This genre is similar to the apocalyptic one, and sometimes it can even overlap. The Passage by Justin Cronin does this. His book starts as a post-apocalyptic adventure, but in parts we are taken back to the time of the apocalypse.
In the post-apocalyptic world, the life-changing event has occurred and human existence as we currently know it has drastically changed. This genre, however, is not interested in how people react to the cataclysmic events as they occur, but how people change and evolve as time goes on.

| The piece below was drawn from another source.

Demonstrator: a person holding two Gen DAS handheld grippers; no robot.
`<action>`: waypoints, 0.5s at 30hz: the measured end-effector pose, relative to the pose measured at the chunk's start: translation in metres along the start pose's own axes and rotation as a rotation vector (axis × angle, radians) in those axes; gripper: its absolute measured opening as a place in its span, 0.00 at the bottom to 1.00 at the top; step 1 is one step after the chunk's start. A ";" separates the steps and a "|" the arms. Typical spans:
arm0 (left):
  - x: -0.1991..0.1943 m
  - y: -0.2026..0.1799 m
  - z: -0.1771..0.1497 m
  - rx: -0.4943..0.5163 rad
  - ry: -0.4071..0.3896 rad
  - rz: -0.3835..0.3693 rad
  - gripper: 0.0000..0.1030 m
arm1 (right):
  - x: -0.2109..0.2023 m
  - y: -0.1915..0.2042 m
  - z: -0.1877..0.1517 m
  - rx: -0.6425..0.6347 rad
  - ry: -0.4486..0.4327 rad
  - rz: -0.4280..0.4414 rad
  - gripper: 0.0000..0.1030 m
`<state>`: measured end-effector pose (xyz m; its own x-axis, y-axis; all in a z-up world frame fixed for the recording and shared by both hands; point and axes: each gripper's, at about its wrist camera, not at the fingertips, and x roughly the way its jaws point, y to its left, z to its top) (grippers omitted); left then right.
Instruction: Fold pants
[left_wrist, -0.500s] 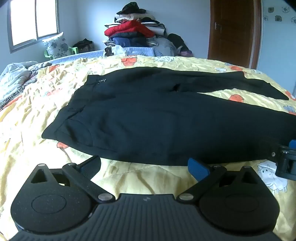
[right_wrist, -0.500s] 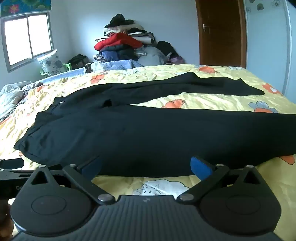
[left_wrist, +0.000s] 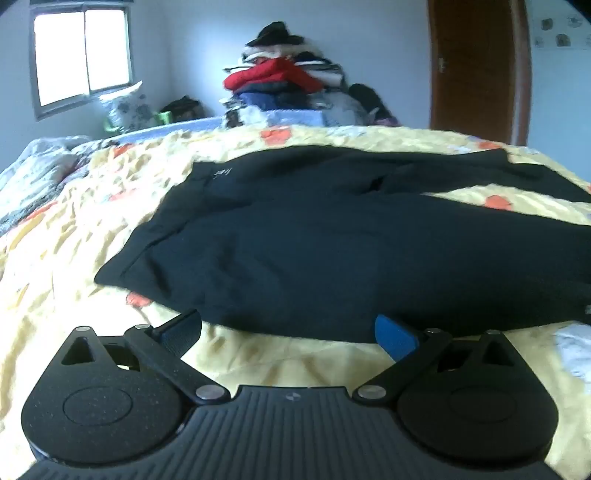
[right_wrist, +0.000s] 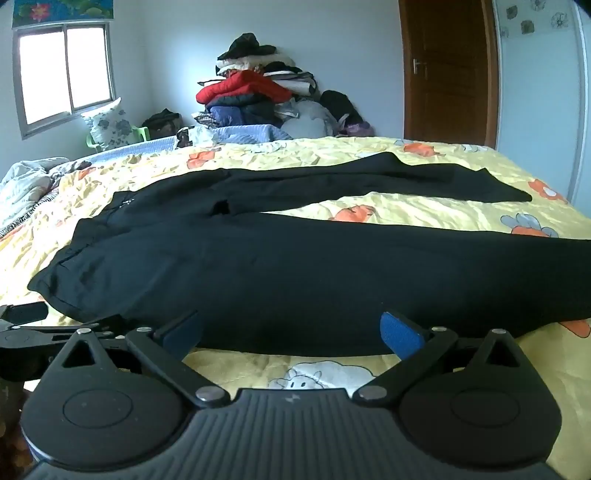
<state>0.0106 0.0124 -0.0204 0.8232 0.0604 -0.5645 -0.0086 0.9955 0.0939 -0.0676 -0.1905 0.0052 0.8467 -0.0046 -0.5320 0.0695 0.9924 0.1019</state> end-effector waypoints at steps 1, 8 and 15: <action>0.003 0.002 -0.002 -0.011 0.005 -0.015 1.00 | 0.001 0.000 -0.002 -0.006 -0.001 -0.006 1.00; 0.012 0.008 -0.004 -0.047 0.051 -0.052 1.00 | 0.014 -0.006 -0.017 0.002 0.036 -0.002 1.00; 0.012 0.009 -0.006 -0.066 0.063 -0.060 1.00 | 0.023 -0.013 -0.025 0.043 0.067 0.004 1.00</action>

Sometimes the post-apocalyptic world will be many years and generations into the future and this is quite often where the line between post-apocalyptic and dystopia blur. When this is the case, the world that we currently live in is quite often (but not always) seen by the post-apocalyptic characters as an utopian world. In other instances, the post-apocalyptic world will be newer and many of the characters in the story remember what life was like before the big change. They have memories of lost loved ones and things that they once had but no longer can have (ie. TV, McDonalds, the internet, etc). The Walking Dead comic series by Robert Kirkman is an excellent example of a newly post-apocalyptic world.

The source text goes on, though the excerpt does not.